> _Work item_
Copy out the entries that follow. Leave none out.

> _Entries taken from a collection_
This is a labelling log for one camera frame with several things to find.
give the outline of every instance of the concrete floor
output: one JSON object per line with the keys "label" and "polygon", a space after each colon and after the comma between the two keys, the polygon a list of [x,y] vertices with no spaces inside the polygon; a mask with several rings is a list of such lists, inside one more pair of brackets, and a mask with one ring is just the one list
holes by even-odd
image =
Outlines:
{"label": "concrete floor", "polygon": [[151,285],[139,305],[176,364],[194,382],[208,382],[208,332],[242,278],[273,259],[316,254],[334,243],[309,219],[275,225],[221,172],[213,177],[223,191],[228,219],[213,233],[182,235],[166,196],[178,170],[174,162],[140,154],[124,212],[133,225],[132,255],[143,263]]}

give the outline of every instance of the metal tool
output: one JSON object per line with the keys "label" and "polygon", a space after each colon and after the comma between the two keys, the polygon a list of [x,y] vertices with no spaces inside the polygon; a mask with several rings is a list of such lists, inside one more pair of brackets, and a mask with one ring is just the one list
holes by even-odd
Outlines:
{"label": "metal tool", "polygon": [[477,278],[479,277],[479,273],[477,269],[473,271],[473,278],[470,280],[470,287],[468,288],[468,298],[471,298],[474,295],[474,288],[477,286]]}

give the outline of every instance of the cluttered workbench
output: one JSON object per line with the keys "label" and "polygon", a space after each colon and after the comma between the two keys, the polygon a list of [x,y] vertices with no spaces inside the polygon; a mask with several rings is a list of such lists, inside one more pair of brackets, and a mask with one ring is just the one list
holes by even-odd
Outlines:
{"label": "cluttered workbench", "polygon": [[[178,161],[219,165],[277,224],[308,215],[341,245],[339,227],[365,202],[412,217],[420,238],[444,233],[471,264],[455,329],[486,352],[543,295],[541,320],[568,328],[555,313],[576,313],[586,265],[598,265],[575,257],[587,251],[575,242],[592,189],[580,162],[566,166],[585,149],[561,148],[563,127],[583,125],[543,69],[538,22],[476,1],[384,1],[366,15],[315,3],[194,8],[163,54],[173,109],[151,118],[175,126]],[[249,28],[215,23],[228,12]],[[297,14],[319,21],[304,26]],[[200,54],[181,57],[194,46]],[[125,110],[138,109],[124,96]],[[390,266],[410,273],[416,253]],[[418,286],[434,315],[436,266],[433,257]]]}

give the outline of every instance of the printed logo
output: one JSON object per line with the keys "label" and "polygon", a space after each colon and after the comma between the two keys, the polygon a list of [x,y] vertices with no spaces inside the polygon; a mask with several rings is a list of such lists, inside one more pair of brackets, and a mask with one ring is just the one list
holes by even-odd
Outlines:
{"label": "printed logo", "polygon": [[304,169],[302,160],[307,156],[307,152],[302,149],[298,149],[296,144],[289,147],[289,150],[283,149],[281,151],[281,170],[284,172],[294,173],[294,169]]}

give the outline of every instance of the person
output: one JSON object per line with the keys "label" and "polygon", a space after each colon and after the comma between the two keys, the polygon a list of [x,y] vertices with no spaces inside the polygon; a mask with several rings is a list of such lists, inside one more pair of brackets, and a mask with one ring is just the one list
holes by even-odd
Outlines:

> _The answer_
This is a labelling log for one camera frame with several things to find.
give the outline of every instance of the concrete floor
output: one JSON object per line with the keys "label" and "polygon", a space after each colon and after the comma between the two keys, the polygon a list of [x,y] vertices with no spaces inside the polygon; a mask with several rings is a list of such lists, inside one more pair of brackets, and a mask with one ring is just the one list
holes by even-odd
image =
Outlines:
{"label": "concrete floor", "polygon": [[151,285],[139,305],[176,364],[194,382],[208,382],[208,332],[242,278],[273,259],[316,254],[334,243],[309,219],[275,225],[221,172],[213,177],[223,191],[228,219],[213,233],[182,235],[166,196],[178,170],[174,162],[140,154],[124,212],[133,225],[132,255],[143,263]]}

give the outline of every instance of the metal tool
output: one JSON object per line with the keys "label" and "polygon", a space after each colon and after the comma between the two keys, the polygon a list of [x,y] vertices with no spaces inside the polygon; a mask with several rings is a list of such lists, inside one more pair of brackets, and a mask with one ring is just the one list
holes by even-odd
Outlines:
{"label": "metal tool", "polygon": [[477,278],[479,277],[479,273],[477,269],[473,271],[473,278],[470,280],[470,287],[468,288],[468,298],[471,298],[474,295],[474,288],[477,286]]}

give the outline of every instance of the cluttered workbench
output: one JSON object per line with the keys "label" and "polygon", a space after each colon and after the comma between the two keys, the polygon a list of [x,y] vertices with no spaces inside the polygon; a mask with several rings is a list of such lists, inside one more pair of brackets, and a mask with one ring is just the one list
holes by even-odd
Outlines:
{"label": "cluttered workbench", "polygon": [[[178,161],[219,165],[277,224],[308,215],[341,245],[339,227],[365,202],[412,217],[420,238],[444,233],[471,264],[455,329],[486,352],[543,295],[541,320],[568,328],[555,313],[576,313],[586,265],[598,265],[575,257],[587,251],[575,242],[592,189],[580,162],[566,166],[585,149],[561,148],[563,127],[583,125],[543,69],[538,22],[476,1],[384,1],[366,15],[315,3],[194,8],[163,54],[173,109],[151,118],[175,126]],[[249,28],[215,23],[228,12]],[[297,14],[319,21],[304,26]],[[200,54],[181,57],[194,46]],[[125,110],[138,109],[124,96]],[[390,266],[410,273],[416,253]],[[418,286],[434,315],[436,266],[433,257]]]}

give the outline of every instance of the printed logo
output: one JSON object per line with the keys "label" and "polygon", a space after each colon and after the comma between the two keys, the polygon a list of [x,y] vertices with no spaces inside the polygon; a mask with several rings is a list of such lists, inside one more pair of brackets, and a mask with one ring is just the one list
holes by even-odd
Outlines:
{"label": "printed logo", "polygon": [[304,169],[302,160],[307,156],[307,152],[302,149],[298,149],[296,144],[289,147],[289,150],[283,149],[281,151],[281,170],[284,172],[294,173],[294,169]]}

give the outline of every instance of the person
output: one JSON object per line with the keys "label" and "polygon", a space after each colon and after the comma between the two keys, the polygon a list of [x,y] vertices with no spaces inside the polygon; a mask with several rings is a list of such lists, inside one more pair of brackets, and a mask with one ring is just the one list
holes by even-odd
Outlines:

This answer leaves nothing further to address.